:: Aim of the task ::
Below are entries; repeat exactly, and nothing else, the lines from the one holding "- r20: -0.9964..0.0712" through the one holding "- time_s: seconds", inclusive. Leave the pictures out.

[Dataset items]
--*--
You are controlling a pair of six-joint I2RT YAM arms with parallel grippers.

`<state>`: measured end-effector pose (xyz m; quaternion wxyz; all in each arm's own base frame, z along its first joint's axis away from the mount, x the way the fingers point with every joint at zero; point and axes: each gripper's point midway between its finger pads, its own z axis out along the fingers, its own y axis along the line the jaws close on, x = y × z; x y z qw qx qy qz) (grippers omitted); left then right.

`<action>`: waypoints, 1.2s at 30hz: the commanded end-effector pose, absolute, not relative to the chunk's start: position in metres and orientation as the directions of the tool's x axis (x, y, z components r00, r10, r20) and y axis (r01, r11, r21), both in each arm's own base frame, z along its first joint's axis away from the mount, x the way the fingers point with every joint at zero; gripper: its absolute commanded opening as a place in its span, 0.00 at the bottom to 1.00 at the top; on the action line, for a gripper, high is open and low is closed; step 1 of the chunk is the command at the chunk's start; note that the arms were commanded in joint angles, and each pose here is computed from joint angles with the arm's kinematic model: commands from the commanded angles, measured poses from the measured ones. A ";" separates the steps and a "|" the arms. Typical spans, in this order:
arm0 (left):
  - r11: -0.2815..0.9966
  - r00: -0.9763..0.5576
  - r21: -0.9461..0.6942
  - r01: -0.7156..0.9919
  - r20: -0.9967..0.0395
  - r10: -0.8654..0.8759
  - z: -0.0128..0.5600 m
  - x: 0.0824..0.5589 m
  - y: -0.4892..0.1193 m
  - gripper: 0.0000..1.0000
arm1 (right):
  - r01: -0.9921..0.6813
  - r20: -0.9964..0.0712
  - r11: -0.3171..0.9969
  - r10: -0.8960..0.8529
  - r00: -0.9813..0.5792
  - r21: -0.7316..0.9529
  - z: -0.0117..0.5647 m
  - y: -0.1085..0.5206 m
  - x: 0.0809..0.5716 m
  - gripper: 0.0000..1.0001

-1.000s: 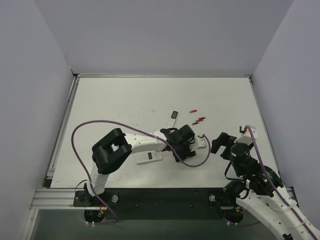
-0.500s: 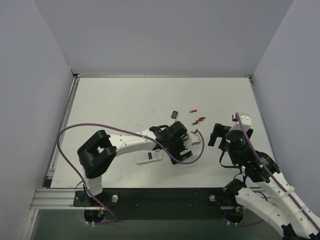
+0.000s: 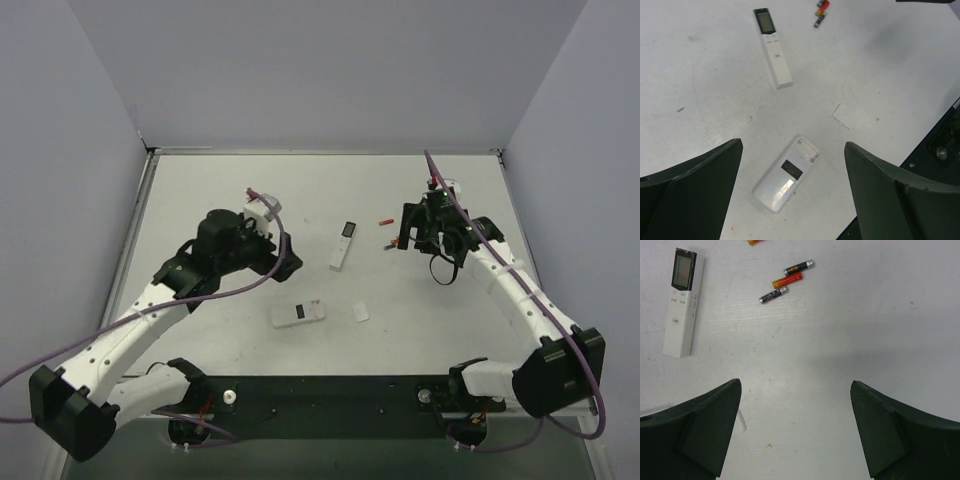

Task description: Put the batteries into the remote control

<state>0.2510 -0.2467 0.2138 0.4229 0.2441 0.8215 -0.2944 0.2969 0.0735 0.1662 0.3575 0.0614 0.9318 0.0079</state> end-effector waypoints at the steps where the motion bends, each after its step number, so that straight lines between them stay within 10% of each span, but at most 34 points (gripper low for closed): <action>1: 0.779 -0.567 -0.346 0.524 -0.824 0.015 0.231 0.244 -0.190 0.95 | -0.018 -0.650 0.997 0.037 -0.759 0.078 0.169 0.094 0.337 0.83; 20: 0.901 -0.525 -0.159 0.404 -0.847 0.086 0.182 0.254 -0.133 0.94 | -0.214 -0.496 0.974 -0.151 -0.855 0.072 0.069 0.118 0.464 0.78; 36: 0.898 -0.539 -0.159 0.411 -0.836 0.099 0.177 0.255 -0.136 0.94 | -0.253 -0.404 0.966 -0.209 -0.891 0.057 0.034 0.128 0.480 0.64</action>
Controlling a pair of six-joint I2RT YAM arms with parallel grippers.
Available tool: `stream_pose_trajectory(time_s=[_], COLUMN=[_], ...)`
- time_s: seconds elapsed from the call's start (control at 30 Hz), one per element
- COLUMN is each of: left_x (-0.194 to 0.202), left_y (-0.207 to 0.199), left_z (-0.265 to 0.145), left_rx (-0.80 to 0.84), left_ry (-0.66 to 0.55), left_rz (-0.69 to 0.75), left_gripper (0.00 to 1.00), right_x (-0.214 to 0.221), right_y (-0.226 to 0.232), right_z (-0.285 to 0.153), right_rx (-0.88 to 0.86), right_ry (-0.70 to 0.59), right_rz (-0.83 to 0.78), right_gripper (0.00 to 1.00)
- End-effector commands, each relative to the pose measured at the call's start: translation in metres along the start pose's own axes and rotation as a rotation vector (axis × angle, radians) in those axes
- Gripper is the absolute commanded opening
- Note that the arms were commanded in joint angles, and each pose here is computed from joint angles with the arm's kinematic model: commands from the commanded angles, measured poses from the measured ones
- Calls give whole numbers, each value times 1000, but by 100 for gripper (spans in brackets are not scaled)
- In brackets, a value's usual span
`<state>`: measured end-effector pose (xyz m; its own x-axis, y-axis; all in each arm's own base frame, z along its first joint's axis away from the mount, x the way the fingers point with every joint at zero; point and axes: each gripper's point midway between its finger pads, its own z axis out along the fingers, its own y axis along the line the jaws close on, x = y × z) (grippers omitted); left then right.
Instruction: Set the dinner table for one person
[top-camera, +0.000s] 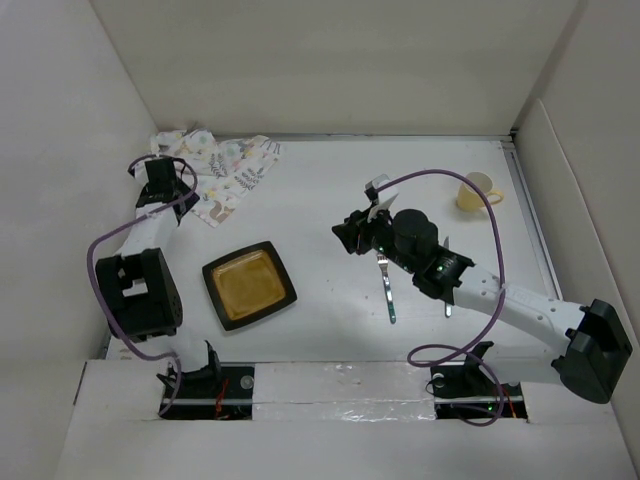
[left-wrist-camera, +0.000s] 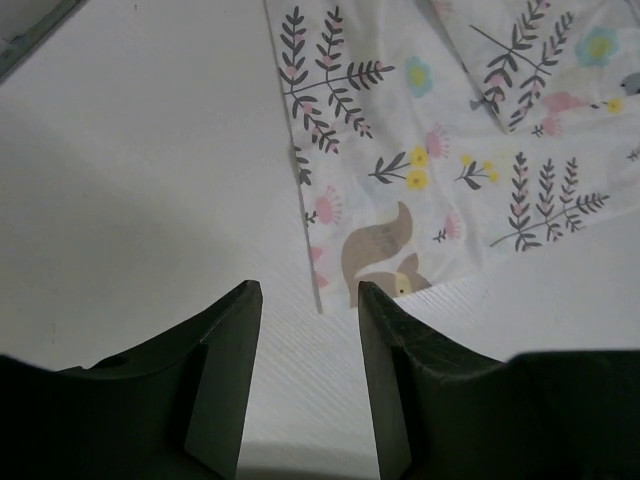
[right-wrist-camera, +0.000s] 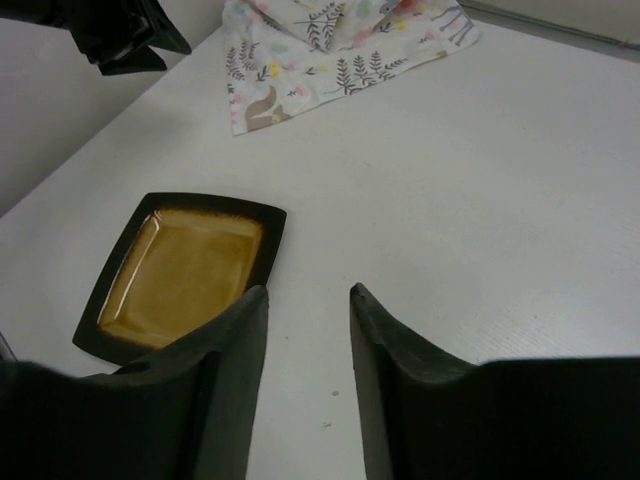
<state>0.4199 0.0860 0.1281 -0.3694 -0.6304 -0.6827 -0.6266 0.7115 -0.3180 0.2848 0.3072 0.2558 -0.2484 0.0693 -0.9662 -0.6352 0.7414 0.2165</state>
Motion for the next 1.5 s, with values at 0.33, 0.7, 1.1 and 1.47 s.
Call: stream_pose_trajectory(time_s=[0.33,0.7,1.1,1.47], left_x=[19,53,108,201], left_y=[-14,7,-76,-269], left_z=[73,103,86,-12], left_rx=[-126,-223,-71,441], left_ry=[116,216,274,322], left_rz=[151,290,486,530], left_gripper=[42,38,0,0], right_x=[-8,-4,-3,-2], right_y=[9,10,7,-55], right_z=[5,11,11,2], right_rx=[-32,-35,-20,217], right_ry=[-23,-15,-22,-17], right_rz=[-8,-5,0,31], right_gripper=[50,51,51,38])
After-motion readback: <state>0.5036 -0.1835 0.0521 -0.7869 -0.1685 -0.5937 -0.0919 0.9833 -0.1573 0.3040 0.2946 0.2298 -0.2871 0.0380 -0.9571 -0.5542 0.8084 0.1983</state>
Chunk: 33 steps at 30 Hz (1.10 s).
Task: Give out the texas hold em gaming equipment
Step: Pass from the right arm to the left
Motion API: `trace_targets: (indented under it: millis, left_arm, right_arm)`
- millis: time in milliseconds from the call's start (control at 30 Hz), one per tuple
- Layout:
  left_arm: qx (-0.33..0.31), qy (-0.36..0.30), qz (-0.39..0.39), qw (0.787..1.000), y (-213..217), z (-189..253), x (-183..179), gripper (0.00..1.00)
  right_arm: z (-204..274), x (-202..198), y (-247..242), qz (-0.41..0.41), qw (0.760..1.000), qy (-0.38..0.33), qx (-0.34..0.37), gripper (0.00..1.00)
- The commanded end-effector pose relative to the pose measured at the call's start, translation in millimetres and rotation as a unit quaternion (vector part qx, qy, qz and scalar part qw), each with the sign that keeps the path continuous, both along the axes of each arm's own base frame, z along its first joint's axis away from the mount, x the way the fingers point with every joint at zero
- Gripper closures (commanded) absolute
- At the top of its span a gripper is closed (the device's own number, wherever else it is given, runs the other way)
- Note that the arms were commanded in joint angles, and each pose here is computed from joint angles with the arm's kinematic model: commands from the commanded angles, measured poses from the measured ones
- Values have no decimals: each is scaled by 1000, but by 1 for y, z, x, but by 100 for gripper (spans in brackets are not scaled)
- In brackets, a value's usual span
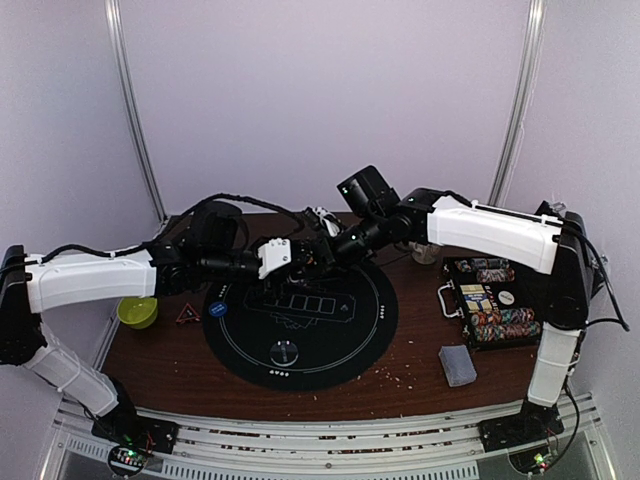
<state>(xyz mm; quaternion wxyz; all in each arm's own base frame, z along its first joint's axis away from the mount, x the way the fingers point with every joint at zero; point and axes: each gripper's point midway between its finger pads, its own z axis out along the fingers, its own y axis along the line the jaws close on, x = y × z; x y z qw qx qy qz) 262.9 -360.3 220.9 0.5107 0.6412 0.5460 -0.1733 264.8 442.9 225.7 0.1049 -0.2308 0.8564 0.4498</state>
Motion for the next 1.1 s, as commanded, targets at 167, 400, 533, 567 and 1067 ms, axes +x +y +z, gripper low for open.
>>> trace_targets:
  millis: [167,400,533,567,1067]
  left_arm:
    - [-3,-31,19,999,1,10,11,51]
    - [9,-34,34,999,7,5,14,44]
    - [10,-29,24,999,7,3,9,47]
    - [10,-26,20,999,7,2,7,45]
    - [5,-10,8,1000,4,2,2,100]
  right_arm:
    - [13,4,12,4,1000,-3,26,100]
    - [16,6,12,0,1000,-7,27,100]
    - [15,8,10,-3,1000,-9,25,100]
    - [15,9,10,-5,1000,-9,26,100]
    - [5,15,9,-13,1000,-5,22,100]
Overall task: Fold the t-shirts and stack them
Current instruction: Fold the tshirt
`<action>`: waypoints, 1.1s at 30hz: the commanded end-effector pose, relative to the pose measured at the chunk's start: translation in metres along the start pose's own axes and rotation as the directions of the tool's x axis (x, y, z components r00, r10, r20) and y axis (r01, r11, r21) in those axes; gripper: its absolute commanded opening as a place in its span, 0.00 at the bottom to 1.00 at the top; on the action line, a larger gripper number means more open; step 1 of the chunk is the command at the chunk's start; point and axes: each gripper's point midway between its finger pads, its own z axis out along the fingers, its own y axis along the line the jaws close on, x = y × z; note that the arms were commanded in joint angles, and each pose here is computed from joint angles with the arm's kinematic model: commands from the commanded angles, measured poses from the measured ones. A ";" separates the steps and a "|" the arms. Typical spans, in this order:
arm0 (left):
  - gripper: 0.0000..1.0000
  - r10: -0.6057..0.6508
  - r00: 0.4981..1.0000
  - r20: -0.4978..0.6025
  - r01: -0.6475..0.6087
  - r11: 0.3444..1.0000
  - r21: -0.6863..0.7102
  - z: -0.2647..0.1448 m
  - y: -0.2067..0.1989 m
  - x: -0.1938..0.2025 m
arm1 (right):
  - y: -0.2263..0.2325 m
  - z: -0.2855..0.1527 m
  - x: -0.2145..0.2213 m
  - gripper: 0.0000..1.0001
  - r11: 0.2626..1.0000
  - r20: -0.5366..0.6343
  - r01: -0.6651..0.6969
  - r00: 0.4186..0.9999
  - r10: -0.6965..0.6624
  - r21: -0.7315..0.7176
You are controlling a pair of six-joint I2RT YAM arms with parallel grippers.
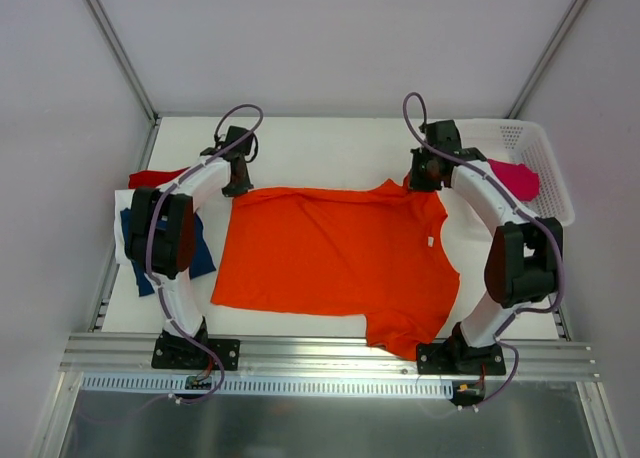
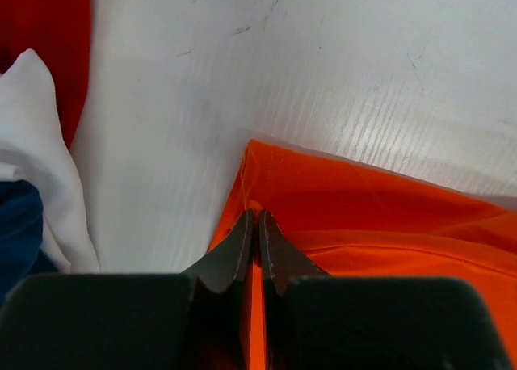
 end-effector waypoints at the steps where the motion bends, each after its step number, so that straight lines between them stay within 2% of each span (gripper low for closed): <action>1: 0.00 -0.033 0.997 0.070 0.033 0.999 -0.004 -0.025 0.006 -0.012 | 0.003 -0.029 -0.003 0.01 1.000 0.058 0.011 0.998 -0.011 0.001; 11: 0.00 -0.020 0.998 0.067 0.020 1.000 -0.002 -0.033 0.012 -0.002 | -0.010 -0.055 0.024 0.00 0.997 0.057 0.000 0.998 -0.004 0.076; 33: 0.00 0.023 1.000 0.019 -0.022 0.999 -0.033 -0.022 0.017 0.019 | -0.013 -0.061 0.084 0.00 0.990 0.004 0.011 1.000 -0.012 0.138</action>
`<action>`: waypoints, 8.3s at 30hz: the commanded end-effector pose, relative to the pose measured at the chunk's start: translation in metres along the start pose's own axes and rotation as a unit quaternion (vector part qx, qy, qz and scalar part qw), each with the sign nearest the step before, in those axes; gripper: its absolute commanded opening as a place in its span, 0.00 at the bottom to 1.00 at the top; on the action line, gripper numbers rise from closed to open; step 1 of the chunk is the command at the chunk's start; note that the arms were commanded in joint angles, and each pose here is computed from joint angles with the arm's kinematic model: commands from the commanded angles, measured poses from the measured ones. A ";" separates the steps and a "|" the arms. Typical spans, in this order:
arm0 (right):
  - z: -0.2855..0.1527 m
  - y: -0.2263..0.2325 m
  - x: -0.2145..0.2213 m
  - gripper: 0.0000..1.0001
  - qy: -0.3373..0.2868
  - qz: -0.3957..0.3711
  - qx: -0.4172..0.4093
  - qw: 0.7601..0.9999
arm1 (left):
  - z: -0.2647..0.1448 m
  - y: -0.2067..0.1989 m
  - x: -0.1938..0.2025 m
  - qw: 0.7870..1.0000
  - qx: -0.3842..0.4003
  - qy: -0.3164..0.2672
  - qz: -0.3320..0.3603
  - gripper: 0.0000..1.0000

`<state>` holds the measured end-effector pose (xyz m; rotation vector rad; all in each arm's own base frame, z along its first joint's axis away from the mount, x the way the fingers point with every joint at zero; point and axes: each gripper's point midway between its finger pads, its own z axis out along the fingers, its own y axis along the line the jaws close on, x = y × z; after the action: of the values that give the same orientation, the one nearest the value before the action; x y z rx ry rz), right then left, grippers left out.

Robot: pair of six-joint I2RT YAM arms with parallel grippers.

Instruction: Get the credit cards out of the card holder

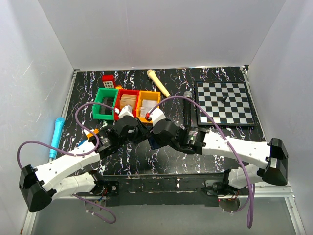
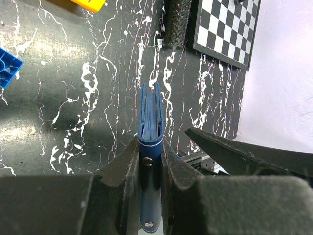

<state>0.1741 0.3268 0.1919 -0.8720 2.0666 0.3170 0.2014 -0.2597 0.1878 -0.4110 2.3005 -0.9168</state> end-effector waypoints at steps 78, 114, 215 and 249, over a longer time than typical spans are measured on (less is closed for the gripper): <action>-0.001 -0.044 0.003 0.01 0.035 0.077 0.063 0.994 | -0.018 -0.005 -0.013 0.999 0.026 -0.036 -0.006 0.00; -0.080 0.032 -0.028 0.25 -0.059 0.090 -0.289 0.951 | -0.057 -0.046 0.004 0.928 0.326 -0.067 0.166 0.00; -0.117 0.032 -0.053 0.49 -0.075 0.200 -0.499 0.840 | -0.105 -0.090 0.010 0.819 0.553 -0.029 0.148 0.00; -0.054 -0.062 -0.007 0.01 0.061 0.184 -0.074 0.978 | -0.027 -0.067 -0.020 0.944 0.301 -0.062 0.121 0.64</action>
<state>0.1699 0.2797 0.2358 -0.6636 2.3235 0.8824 0.1995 -0.2768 0.2572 0.0820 1.7512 -1.4182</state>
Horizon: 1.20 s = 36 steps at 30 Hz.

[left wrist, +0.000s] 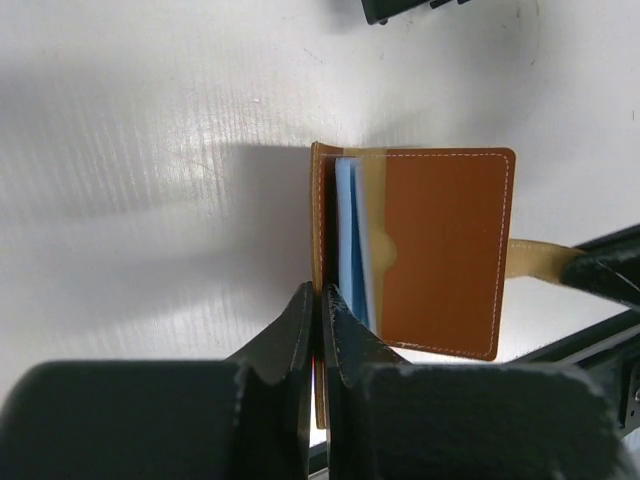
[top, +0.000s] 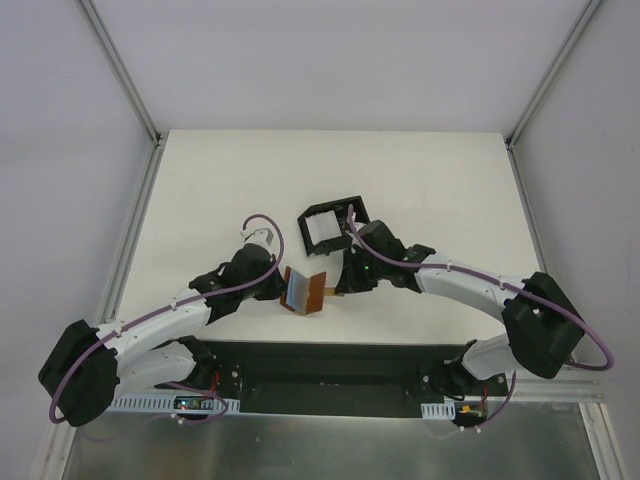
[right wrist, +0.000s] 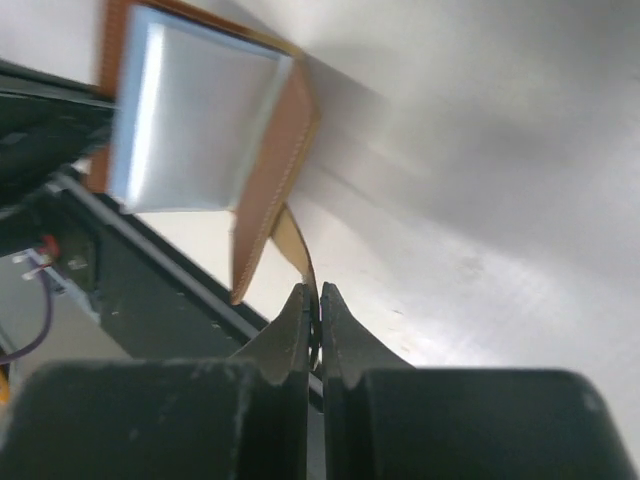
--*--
:: Exercise response ::
  - r20: -0.9964..0.0712
  - r11: -0.3171..0.9969
  - r10: -0.8960..0.8529
  - r00: -0.9813..0.5792
  - r21: -0.7316..0.9529
  - z: -0.0117..0.5647 m
  - y: -0.1085..0.5206 m
  - x: 0.0809..0.5716 m
  - gripper: 0.0000..1.0001

-1.000s: 
-0.500s: 
+0.000s: 

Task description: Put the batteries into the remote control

<state>0.2510 -0.2467 0.2138 0.4229 0.2441 0.8215 -0.2944 0.2969 0.0735 0.1662 0.3575 0.0614 0.9318 0.0079</state> end-effector waypoints at the steps where the motion bends, each after its step number, so that straight lines between them stay within 10% of each span, but at most 34 points (gripper low for closed): <action>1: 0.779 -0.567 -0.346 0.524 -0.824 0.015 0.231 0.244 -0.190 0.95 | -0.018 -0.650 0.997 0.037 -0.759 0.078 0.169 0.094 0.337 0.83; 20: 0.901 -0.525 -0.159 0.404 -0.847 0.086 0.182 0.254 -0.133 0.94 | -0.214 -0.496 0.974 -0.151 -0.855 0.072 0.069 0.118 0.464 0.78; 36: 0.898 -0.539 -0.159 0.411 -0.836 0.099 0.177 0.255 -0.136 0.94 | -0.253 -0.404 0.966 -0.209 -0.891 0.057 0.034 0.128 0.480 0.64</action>
Controlling a pair of six-joint I2RT YAM arms with parallel grippers.
Available tool: `stream_pose_trajectory(time_s=[_], COLUMN=[_], ...)`
- time_s: seconds elapsed from the call's start (control at 30 Hz), one per element

The answer is complete, and the exercise is done.